__Work request__: Below this line is the material. Write out only its lines from the one containing "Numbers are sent" through the one containing "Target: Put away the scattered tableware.", both kept, exactly.

(The data begins)

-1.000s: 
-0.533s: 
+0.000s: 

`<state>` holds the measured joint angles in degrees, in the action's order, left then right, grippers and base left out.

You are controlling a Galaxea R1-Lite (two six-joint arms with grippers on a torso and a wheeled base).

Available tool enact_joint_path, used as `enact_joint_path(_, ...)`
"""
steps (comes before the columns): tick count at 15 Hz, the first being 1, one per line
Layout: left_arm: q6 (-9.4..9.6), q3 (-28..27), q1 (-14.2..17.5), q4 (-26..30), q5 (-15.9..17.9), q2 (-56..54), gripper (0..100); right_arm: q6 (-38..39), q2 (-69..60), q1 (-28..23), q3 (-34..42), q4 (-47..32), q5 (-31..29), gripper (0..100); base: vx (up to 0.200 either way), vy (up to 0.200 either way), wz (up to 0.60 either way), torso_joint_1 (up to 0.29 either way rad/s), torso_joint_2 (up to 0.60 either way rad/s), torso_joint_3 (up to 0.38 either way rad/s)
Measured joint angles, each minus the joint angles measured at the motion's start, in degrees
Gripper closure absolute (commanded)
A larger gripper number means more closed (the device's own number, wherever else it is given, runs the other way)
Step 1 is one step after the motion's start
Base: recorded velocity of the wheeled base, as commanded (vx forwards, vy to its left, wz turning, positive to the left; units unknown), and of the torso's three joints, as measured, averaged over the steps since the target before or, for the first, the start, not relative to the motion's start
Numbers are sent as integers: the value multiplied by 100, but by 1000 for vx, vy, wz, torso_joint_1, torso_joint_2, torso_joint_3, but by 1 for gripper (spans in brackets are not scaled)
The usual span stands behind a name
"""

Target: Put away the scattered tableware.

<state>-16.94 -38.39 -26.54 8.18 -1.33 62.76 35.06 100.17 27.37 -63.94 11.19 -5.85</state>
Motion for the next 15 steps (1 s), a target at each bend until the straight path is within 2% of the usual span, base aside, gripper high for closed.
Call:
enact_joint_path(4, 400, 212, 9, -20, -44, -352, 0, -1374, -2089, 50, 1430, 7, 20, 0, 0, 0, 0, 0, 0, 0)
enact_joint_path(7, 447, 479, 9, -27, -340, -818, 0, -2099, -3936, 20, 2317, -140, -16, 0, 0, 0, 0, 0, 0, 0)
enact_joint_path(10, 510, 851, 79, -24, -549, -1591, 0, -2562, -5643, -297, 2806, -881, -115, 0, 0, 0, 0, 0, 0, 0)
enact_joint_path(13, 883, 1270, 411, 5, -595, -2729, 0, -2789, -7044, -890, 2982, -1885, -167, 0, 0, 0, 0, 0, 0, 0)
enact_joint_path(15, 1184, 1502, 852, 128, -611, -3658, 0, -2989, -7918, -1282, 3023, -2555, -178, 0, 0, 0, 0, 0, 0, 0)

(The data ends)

__Output__:
Numbers are sent as integers: the value multiplied by 100, but by 1000 for vx, vy, wz, torso_joint_1, torso_joint_2, torso_joint_3, but by 1 for gripper (spans in brackets are not scaled)
The usual span stands behind a name
"""

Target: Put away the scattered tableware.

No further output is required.